Why is a Spinal Cord injury Such a Serious Medicla Issue?
Spinal cord injuries can be among the most serious sustained to the human body but not all spinal injuries are alike or equally severe.
Depending whether you are diagnosed with complete or incomplete spinal cord injury, you could be suffering from full or only partial paralysis, which will be treated in different ways.
The majority of spinal cord injuries arise out of a traumatic event such as car accidents, motorbikes, falls and in particular horse riding accidents.
Assaults with weapons such as knives and guns can also result in spinal cord injuries.
The spinal cord can also be affected by various congenital and acquired diseases, for instance polio or spina bifida.
Because the spinal cord operates vital functions delivering nerve impulses from the brain throughout your body, even a small degree of damage can have devastating consequences, and may result in the use of a wheelchair or other equipment if mobility is impaired.

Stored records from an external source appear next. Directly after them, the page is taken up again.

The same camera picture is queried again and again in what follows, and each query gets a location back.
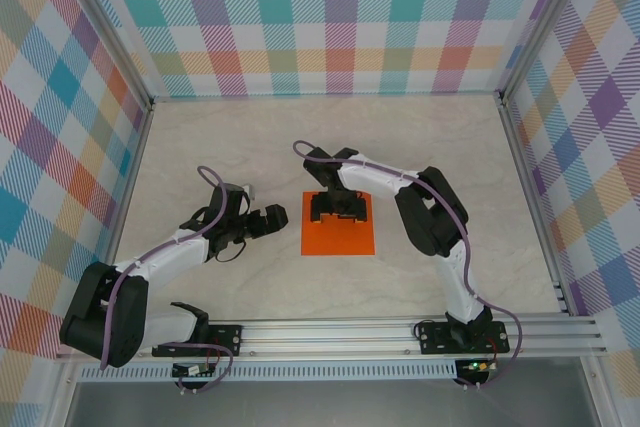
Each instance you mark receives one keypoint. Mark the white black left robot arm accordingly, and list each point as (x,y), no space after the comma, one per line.
(175,259)

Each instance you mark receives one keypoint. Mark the aluminium frame floor rail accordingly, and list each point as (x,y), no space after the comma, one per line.
(325,96)
(534,197)
(132,172)

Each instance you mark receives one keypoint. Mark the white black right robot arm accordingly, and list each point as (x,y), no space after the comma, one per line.
(370,182)

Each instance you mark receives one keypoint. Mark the grey metal panel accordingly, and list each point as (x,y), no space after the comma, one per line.
(325,404)

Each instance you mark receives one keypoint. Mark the circuit board with green light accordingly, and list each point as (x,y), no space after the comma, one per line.
(480,367)

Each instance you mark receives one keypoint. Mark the orange paper sheet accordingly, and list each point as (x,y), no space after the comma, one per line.
(340,239)

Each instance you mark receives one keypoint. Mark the short aluminium frame post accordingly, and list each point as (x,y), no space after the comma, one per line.
(62,397)
(597,392)

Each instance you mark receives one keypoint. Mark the small black circuit board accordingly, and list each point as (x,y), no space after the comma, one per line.
(192,371)

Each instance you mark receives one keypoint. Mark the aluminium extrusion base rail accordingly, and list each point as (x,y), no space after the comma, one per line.
(325,337)

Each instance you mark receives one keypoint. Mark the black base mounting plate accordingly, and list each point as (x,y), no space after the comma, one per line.
(227,334)
(427,344)

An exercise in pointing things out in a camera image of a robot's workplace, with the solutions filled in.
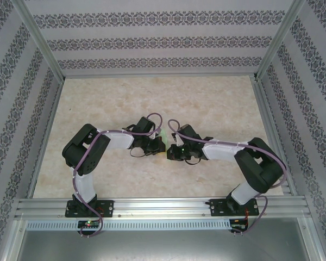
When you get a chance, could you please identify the slotted grey cable duct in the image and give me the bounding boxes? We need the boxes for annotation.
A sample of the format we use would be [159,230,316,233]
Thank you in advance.
[26,220,232,231]

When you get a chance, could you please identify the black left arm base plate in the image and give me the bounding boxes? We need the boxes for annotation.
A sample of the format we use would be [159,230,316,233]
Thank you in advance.
[65,200,115,218]

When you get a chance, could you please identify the grey metal panel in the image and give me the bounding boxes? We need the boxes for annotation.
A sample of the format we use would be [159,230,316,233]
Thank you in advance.
[12,229,320,261]

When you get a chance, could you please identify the aluminium frame post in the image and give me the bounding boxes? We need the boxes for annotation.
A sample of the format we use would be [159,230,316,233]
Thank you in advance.
[10,0,66,81]
[254,0,308,81]

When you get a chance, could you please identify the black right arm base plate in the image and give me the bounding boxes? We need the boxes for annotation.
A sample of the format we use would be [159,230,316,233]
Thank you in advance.
[210,197,260,218]

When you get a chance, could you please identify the aluminium mounting rail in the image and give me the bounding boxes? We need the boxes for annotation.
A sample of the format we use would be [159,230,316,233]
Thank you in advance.
[15,197,312,219]

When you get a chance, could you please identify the light green paper sheet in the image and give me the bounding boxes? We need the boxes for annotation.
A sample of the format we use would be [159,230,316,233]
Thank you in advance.
[159,129,171,161]

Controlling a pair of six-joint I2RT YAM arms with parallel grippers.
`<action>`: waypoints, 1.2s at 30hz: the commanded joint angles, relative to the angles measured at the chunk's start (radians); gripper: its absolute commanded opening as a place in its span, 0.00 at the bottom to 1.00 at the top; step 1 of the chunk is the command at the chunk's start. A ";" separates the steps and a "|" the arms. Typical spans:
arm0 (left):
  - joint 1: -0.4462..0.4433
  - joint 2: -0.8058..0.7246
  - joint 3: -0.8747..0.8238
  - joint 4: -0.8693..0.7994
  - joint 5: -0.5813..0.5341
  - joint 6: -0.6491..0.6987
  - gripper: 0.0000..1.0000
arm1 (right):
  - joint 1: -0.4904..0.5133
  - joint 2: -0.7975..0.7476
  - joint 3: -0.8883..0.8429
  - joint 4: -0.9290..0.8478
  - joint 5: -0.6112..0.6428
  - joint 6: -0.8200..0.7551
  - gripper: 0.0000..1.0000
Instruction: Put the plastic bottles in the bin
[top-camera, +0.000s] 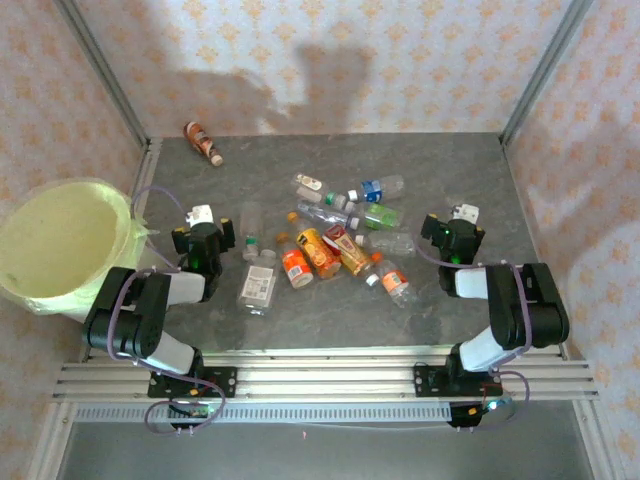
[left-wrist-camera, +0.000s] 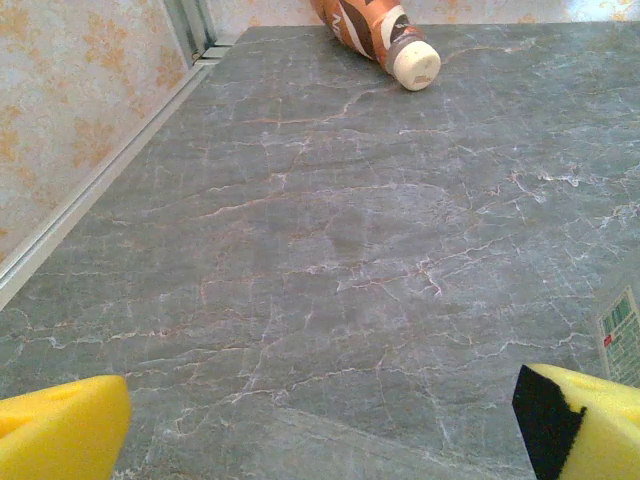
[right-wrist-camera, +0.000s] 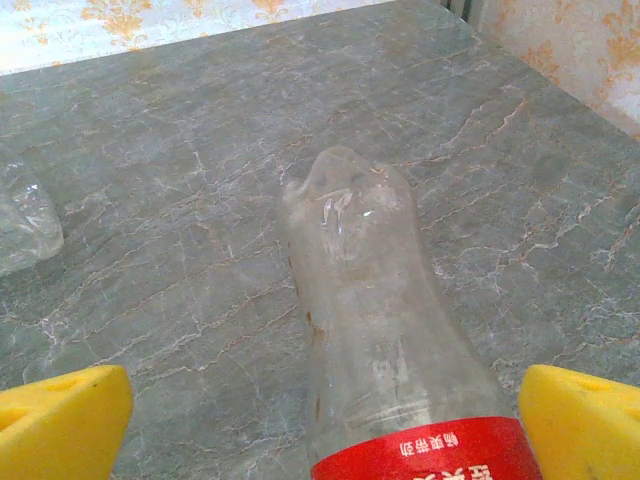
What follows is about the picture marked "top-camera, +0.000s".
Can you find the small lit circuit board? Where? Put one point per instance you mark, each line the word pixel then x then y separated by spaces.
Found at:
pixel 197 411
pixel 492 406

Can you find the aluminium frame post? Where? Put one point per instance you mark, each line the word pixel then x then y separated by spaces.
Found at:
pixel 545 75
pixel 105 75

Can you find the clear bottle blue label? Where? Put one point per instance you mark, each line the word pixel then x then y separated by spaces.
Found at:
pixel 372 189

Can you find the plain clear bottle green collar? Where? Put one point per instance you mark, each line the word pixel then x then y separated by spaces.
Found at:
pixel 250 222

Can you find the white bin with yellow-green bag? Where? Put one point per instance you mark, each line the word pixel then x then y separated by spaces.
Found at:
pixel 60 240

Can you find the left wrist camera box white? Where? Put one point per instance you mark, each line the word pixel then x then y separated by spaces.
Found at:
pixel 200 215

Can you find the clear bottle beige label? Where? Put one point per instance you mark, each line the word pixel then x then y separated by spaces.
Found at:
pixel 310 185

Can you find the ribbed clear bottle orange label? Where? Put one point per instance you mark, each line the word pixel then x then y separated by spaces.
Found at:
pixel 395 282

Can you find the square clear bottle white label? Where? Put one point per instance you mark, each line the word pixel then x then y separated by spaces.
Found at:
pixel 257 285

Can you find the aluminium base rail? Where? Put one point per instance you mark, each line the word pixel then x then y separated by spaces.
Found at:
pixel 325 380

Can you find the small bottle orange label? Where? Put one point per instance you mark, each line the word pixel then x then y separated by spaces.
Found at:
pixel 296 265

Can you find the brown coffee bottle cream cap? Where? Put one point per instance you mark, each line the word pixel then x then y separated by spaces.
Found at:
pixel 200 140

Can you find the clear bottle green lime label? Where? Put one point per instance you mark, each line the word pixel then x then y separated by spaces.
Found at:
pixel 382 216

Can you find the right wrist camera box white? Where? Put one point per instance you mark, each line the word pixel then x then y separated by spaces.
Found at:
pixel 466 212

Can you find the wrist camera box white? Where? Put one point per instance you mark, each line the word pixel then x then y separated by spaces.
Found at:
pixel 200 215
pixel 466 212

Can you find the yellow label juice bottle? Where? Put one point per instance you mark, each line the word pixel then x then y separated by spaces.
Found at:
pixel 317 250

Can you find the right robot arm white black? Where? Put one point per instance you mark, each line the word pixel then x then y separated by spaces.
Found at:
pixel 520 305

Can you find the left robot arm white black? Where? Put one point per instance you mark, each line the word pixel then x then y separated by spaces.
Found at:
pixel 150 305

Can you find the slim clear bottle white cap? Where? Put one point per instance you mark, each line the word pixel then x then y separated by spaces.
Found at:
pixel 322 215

The most serious type of spinal injury is complete spinal cord injury, which typically results in a lack of control or sensation for any part of the body located below the point of injury.

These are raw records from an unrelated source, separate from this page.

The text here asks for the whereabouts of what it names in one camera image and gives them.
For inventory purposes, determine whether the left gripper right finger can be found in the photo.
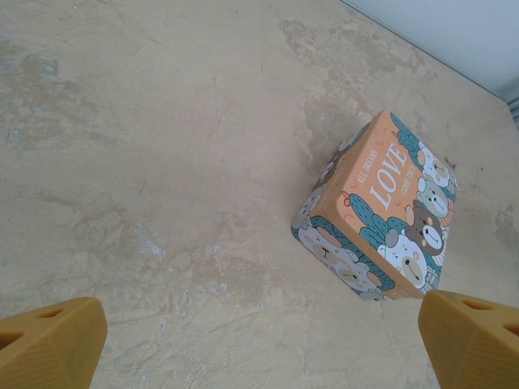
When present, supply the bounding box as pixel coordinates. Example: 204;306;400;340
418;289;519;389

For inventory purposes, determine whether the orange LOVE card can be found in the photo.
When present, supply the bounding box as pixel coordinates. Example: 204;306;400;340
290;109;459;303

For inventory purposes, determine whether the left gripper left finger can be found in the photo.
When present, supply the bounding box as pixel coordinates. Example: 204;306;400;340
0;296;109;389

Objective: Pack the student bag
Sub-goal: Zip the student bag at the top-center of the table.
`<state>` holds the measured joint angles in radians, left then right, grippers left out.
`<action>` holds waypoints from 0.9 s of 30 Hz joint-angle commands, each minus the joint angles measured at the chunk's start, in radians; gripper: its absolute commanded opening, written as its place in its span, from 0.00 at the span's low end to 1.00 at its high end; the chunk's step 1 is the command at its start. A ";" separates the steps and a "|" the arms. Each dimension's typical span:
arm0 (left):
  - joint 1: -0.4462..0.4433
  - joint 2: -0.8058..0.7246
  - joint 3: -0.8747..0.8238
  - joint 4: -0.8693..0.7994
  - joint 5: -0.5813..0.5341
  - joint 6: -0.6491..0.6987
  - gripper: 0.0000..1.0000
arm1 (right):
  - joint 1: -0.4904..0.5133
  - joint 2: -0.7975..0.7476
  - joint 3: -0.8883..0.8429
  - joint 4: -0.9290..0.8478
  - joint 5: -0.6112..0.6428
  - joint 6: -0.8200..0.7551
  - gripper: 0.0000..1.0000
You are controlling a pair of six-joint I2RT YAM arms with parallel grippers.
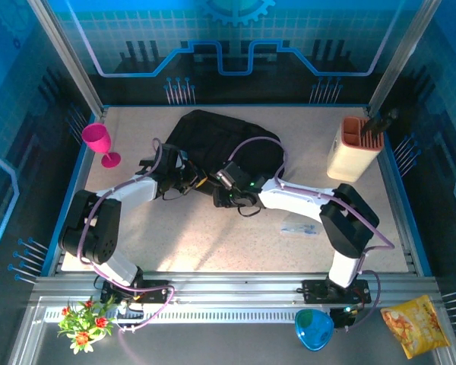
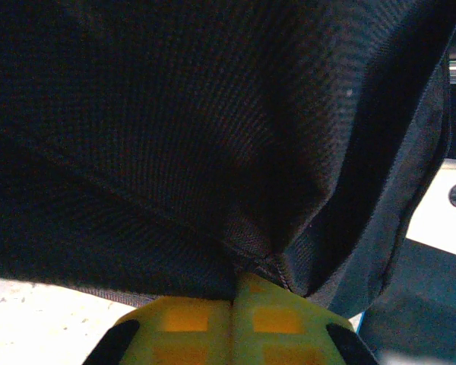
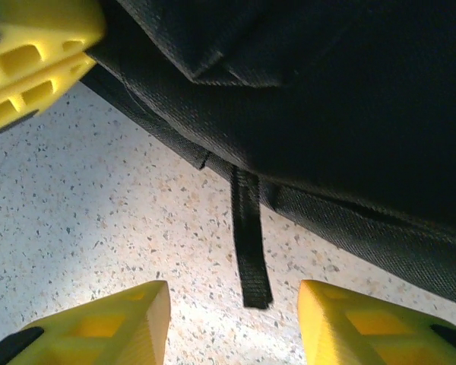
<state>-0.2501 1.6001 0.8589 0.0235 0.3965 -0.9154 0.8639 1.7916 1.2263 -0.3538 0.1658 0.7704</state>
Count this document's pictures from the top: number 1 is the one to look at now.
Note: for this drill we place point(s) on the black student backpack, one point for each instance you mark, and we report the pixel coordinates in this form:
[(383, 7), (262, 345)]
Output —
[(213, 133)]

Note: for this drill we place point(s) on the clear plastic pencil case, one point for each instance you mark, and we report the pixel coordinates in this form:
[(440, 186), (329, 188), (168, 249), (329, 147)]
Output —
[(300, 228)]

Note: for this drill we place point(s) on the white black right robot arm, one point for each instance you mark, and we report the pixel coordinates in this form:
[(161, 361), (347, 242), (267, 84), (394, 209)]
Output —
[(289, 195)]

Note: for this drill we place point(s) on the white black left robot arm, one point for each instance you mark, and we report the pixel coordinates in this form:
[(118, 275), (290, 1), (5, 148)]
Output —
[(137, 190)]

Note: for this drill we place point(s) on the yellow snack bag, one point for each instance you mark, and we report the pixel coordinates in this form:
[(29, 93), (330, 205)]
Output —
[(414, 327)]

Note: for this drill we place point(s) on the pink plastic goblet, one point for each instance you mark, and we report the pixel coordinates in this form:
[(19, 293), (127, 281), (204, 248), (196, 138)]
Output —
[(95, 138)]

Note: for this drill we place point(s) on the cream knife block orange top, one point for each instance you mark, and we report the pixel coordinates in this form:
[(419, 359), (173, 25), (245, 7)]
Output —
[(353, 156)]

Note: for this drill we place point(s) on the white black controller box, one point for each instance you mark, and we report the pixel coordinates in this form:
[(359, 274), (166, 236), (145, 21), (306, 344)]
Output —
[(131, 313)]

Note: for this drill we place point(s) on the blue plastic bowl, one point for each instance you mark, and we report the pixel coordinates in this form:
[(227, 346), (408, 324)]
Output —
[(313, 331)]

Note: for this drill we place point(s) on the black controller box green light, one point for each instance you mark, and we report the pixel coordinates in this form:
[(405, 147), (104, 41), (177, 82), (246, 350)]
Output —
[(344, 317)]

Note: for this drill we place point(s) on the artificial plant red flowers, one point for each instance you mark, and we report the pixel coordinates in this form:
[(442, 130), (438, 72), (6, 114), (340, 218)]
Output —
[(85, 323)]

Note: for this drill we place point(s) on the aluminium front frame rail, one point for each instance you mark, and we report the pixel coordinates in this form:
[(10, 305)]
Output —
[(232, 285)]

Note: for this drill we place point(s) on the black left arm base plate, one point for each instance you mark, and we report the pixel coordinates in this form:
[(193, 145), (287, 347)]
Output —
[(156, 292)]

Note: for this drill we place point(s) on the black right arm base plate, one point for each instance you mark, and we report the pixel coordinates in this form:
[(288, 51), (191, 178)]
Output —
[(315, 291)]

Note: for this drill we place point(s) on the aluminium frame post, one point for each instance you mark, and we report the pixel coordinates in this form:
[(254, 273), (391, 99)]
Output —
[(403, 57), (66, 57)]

Incomplete spinal cord injuries can be differentiated, as patients will have some degree of movement or sensation in these parts of the body.
Complete spinal cord injury can be further classified as complete paraplegia or complete tetraplegia.

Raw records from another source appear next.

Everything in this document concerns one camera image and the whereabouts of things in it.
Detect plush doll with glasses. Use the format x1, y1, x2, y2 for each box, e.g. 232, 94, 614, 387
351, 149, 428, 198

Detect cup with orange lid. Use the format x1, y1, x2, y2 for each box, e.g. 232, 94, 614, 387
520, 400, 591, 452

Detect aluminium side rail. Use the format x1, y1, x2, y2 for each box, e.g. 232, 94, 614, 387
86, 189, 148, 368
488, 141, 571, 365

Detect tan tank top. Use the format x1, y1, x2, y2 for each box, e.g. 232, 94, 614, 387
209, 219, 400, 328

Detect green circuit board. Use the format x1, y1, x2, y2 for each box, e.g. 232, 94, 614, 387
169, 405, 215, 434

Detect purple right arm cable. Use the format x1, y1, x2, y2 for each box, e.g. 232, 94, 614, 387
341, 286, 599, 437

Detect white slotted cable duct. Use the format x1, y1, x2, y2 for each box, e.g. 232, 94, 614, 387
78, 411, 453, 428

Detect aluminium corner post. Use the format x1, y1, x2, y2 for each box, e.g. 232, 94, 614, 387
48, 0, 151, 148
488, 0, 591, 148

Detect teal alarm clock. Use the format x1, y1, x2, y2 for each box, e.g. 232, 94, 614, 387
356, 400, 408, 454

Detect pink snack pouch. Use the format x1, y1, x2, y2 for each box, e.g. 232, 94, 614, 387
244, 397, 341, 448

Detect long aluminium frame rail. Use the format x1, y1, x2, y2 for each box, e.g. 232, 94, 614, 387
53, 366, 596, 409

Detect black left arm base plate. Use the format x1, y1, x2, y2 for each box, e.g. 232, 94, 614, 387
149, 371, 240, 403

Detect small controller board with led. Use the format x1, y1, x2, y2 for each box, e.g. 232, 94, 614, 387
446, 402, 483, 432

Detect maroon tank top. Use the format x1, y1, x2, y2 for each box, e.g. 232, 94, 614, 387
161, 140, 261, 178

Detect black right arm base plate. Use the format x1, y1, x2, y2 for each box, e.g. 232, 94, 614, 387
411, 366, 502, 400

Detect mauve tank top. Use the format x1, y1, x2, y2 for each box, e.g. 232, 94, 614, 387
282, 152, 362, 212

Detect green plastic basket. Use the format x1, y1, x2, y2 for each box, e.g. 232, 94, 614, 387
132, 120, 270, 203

Complete paraplegia refers to patients who still have partial trunk movement, and are able to move their bodies short distances with the use of equipment.
Complete tetraplegia is more serious still, and extends to a loss of movement in hands, arms and other parts of the body, which can lead to ventilator systems being required to aid breathing.
Incomplete spinal cord injuries are even broader in definition, covering anterior, central and posterior cord syndrome - depending on which region of the spine is affected - and conditions such as Brown-Sequard syndrome, when one side of the spinal cord is damaged and movement and sensation are preserved in just one side of the body.
If you do sustain a spinal cord injury, you may also be at risk of developing further medical problems, including breathing difficulties, blood clots or problems involving the urinary tract and bowels.
The development of syrinxes (a syrinx results when a watery, protective substance known as cerebrospinal fluid, that normally flows around the spinal cord and brain, transporting nutrients and waste products, collects in a small area of the spinal cord and forms a pseudocyst) in the spinal cord should also be carefully considered.
You should have continuous MRI scanning to check for the development of syringomyelia (a generic term referring to a disorder in which a cyst or cavity forms within the spinal cord).
This cyst, called a syrinx, can expand and elongate over time, destroying the spinal cord.
The damage may result in pain, paralysis, weakness, and stiffness in the back, shoulders, and extremities.
Syringomyelia may also cause a loss of the ability to feel extremes of hot or cold, especially in the hands.
The disorder generally leads to a cape-like loss of pain and temperature sensation along the back and arms. Each patient experiences a different combination of symptoms. These symptoms typically vary depending on the extent and, often more critically, to the location of the syrinx within the spinal cord.